No interactions on record
No interactions on record
Explore head-to-head clinical comparisons of other medications in the same therapeutic classes.
Common clinical questions about ZEPATIER vs SOVALDI, answered by our medical review team.
ZEPATIER is a Direct-Acting Antiviral (HCV) that works by ZEPATIER is a fixed-dose combination of elbasvir, an HCV NS5A inhibitor, and grazoprevir, an HCV NS3/4A protease inhibitor. Elbasvir inhibits HCV NS5A, disrupting viral replication and assembly. Grazoprevir inhibits the HCV NS3/4A serine protease, preventing cleavage of the HCV polyprotein into mature viral proteins.. SOVALDI is a Direct-acting antiviral that works by Sofosbuvir is a nucleotide analog inhibitor of the hepatitis C virus (HCV) NS5B RNA-dependent RNA polymerase, which is essential for viral replication. It is converted to the active triphosphate form (GS-461203) that competes with natural nucleotides and causes chain termination upon incorporation into viral RNA.. They differ in pharmacokinetic profiles, FDA-approved indications, and side effect profiles.

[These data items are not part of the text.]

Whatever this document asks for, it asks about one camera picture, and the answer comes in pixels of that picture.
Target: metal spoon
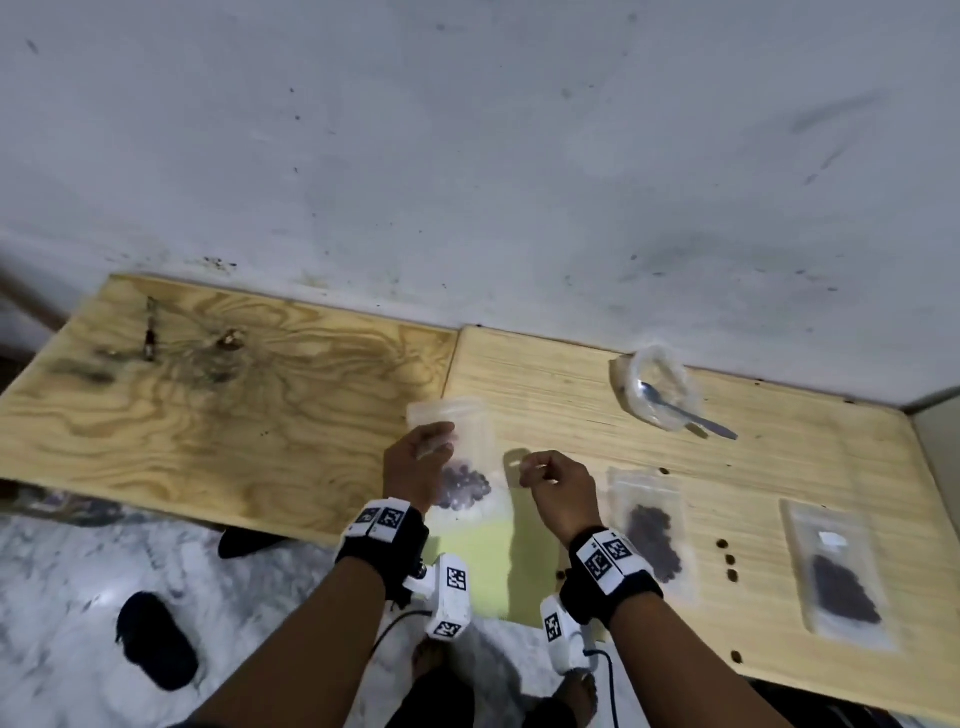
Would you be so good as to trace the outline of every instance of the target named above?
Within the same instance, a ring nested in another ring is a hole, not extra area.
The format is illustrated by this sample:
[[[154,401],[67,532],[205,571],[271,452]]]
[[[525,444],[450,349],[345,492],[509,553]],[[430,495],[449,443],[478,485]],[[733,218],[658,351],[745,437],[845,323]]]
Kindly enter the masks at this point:
[[[647,398],[653,404],[658,404],[661,407],[666,407],[667,409],[672,409],[678,415],[682,415],[690,420],[695,425],[699,425],[703,429],[708,429],[714,435],[720,435],[720,437],[726,437],[728,440],[736,440],[736,433],[731,429],[726,429],[722,425],[718,425],[713,420],[707,420],[703,417],[698,417],[692,412],[687,412],[682,407],[678,407],[676,404],[671,404],[663,398],[663,395],[657,390],[653,384],[648,384],[645,381],[640,382],[640,391],[643,393],[643,396]]]

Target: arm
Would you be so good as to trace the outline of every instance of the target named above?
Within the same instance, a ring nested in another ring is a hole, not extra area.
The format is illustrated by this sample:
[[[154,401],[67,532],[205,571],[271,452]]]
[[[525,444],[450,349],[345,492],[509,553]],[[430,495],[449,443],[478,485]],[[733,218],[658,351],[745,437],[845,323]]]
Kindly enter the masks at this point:
[[[581,463],[535,452],[520,470],[520,484],[531,489],[543,523],[564,548],[603,525],[596,483]],[[789,728],[658,596],[625,599],[610,631],[653,728]]]
[[[389,448],[383,456],[383,497],[407,500],[426,515],[453,450],[418,455],[430,440],[452,430],[450,423],[424,425]],[[372,566],[343,559],[191,720],[223,728],[339,728],[370,659],[385,594]]]

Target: black pants
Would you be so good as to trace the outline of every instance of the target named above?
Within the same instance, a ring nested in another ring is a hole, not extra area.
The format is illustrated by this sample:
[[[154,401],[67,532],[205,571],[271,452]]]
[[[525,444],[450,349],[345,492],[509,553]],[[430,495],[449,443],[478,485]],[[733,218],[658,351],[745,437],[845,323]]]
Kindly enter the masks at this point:
[[[387,728],[470,728],[473,725],[473,688],[449,667],[438,667],[421,677]],[[576,728],[577,719],[565,703],[548,697],[527,714],[523,728]]]

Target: bare foot
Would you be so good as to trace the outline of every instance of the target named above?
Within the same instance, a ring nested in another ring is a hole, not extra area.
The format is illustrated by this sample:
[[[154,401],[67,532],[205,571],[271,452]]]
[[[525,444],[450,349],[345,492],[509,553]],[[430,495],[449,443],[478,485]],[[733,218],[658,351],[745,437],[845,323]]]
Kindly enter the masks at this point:
[[[596,715],[597,684],[590,672],[568,672],[553,696],[570,707],[577,728],[587,728]]]
[[[414,680],[419,680],[427,672],[449,663],[450,644],[431,640],[428,637],[414,650]]]

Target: cable
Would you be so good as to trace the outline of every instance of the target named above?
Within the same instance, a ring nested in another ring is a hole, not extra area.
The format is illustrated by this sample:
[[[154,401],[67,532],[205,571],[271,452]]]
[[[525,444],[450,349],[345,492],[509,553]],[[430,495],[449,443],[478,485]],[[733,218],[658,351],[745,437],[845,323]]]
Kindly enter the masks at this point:
[[[380,646],[380,643],[383,642],[383,638],[390,634],[390,630],[396,627],[396,623],[403,621],[408,617],[413,615],[422,615],[423,617],[433,617],[433,612],[427,612],[425,609],[415,609],[412,612],[404,612],[402,615],[394,619],[390,624],[387,625],[387,628],[383,630],[383,634],[376,638],[376,642],[373,644],[373,649],[370,651],[370,656],[373,656],[373,653],[376,652],[376,649]]]
[[[613,694],[613,660],[611,656],[602,649],[585,649],[584,654],[588,657],[593,655],[603,655],[607,658],[607,667],[610,669],[610,712],[613,714],[613,728],[620,728],[620,723],[616,719],[616,696]]]

Potency comparisons between ZEPATIER and SOVALDI depend on the specific clinical indication. These are agents from distinct pharmacological classes and are not directly interchangeable by dose. A physician or clinical pharmacist should guide any therapeutic switching decisions.

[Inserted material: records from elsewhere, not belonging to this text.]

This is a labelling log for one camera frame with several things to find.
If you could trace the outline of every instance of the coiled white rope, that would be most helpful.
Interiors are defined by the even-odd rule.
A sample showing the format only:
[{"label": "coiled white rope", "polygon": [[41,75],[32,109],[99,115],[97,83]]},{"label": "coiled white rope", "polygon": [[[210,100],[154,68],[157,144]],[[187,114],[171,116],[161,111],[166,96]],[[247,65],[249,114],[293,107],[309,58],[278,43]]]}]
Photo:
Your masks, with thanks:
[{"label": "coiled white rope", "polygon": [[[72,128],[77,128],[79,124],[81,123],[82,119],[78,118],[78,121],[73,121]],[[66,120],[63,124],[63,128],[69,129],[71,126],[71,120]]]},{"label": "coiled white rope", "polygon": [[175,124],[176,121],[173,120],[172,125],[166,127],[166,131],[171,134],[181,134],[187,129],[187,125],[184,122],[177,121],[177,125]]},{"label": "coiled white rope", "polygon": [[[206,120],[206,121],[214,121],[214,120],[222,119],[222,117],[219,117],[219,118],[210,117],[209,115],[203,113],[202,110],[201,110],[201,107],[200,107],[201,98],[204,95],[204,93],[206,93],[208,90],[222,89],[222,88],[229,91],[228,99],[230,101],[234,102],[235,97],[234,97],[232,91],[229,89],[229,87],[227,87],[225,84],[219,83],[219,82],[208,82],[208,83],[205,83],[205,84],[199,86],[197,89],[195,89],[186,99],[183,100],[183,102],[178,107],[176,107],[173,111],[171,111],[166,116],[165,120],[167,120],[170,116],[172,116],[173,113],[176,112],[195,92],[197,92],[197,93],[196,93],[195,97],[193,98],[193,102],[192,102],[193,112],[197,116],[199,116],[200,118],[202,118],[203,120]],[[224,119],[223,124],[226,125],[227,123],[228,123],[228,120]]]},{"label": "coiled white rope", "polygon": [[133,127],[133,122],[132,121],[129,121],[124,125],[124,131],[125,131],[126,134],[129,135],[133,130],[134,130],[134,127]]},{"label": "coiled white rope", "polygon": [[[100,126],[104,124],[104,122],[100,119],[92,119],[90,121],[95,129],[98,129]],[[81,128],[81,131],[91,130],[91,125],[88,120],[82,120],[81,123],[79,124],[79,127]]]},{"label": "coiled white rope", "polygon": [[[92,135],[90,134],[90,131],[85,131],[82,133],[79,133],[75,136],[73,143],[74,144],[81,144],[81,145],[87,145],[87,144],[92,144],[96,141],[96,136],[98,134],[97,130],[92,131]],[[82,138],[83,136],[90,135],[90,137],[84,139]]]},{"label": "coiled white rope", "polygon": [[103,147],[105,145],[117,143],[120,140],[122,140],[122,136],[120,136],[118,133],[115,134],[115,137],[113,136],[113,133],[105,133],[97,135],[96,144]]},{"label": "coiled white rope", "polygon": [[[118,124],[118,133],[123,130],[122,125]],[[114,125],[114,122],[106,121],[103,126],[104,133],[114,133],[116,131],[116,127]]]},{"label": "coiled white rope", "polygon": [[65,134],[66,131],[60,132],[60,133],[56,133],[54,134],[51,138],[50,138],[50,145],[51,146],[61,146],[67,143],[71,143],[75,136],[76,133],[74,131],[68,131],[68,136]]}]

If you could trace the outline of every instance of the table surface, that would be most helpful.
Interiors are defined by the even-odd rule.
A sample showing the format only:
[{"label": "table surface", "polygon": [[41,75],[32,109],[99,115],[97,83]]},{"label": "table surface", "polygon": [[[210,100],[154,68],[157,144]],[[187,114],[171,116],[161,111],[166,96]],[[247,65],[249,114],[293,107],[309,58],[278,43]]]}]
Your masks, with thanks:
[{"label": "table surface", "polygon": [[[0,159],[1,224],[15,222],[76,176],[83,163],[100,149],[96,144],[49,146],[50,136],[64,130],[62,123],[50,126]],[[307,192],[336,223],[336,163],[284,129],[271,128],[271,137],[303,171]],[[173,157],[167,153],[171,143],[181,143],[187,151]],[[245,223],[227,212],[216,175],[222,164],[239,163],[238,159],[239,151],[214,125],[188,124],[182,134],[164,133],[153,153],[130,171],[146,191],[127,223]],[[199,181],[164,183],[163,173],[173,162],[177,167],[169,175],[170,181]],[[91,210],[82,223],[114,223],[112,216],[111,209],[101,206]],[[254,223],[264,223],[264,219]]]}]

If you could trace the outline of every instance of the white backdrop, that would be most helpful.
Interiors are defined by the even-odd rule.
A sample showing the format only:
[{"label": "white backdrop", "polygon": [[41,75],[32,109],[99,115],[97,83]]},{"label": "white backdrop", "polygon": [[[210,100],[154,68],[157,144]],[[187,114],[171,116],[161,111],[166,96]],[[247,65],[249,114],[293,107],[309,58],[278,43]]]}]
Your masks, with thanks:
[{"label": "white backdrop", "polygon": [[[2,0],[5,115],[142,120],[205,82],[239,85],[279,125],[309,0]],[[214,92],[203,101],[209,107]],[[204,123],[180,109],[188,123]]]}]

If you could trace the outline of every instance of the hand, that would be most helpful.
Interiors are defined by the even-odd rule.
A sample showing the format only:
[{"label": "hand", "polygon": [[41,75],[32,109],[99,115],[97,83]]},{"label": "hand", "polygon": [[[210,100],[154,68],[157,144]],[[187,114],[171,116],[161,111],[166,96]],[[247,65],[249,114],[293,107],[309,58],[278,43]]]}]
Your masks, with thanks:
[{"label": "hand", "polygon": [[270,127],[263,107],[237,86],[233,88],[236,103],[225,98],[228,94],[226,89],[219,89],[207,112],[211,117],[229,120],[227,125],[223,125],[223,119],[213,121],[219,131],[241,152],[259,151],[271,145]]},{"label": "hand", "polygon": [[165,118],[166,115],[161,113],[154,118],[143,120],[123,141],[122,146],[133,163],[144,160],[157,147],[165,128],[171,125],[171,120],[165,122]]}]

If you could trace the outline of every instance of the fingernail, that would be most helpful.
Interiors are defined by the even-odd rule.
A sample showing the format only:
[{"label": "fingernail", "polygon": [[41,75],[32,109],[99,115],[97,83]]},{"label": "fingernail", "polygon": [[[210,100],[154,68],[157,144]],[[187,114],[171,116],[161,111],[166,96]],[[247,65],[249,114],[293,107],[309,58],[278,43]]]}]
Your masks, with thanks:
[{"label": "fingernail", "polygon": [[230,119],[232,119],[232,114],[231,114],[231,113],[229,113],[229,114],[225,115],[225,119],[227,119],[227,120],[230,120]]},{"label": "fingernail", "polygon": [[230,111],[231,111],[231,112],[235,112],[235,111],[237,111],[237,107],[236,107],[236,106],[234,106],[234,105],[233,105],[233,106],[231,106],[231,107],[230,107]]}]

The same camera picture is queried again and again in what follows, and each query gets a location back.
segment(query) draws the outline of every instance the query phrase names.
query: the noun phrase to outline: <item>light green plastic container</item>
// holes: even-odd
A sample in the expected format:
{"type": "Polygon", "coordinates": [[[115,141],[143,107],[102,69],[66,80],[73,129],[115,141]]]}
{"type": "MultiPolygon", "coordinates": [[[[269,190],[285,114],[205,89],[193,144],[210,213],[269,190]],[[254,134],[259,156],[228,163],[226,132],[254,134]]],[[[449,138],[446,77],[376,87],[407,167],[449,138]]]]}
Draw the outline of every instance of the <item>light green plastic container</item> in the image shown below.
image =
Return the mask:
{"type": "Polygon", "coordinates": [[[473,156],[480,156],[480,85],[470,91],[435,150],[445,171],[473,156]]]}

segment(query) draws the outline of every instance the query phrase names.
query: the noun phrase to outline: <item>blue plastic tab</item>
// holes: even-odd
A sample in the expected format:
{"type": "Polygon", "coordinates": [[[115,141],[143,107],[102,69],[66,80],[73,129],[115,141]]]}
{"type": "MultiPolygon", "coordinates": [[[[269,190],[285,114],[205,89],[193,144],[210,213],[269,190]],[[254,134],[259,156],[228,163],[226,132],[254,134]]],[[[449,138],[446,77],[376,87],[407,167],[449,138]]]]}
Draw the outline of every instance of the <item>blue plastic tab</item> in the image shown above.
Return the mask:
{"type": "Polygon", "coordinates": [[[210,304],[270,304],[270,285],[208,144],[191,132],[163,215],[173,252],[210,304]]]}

The standard adult dose of ZEPATIER is: One tablet (elbasvir 50 mg/grazoprevir 100 mg) orally once daily.. The standard adult dose of SOVALDI is: 400 mg orally once daily with or without food.. Dosing should always be individualized based on indication, renal and hepatic function, age, and other patient factors.
No direct drug-drug interaction has been formally documented between ZEPATIER and SOVALDI in current clinical databases. However, individual patient risk factors including other medications, organ function, and comorbidities should always be evaluated by a qualified healthcare provider.
The maternal-fetal safety profiles differ. ZEPATIER is classified as Category C. ZEPATIER (grazoprevir/elbasvir) is contraindicated in pregnancy due to the ribavirin component in some regimens. Ribavirin is teratogenic in all trimesters, causing fetal malformat. SOVALDI is classified as Category C. Sovaldi (sofosbuvir) is classified as FDA Pregnancy Category B. Animal studies have shown no evidence of teratogenicity at exposures up to 10 times the human therapeutic dose. Howe. Always consult a maternal-fetal medicine specialist before taking either drug during pregnancy or lactation.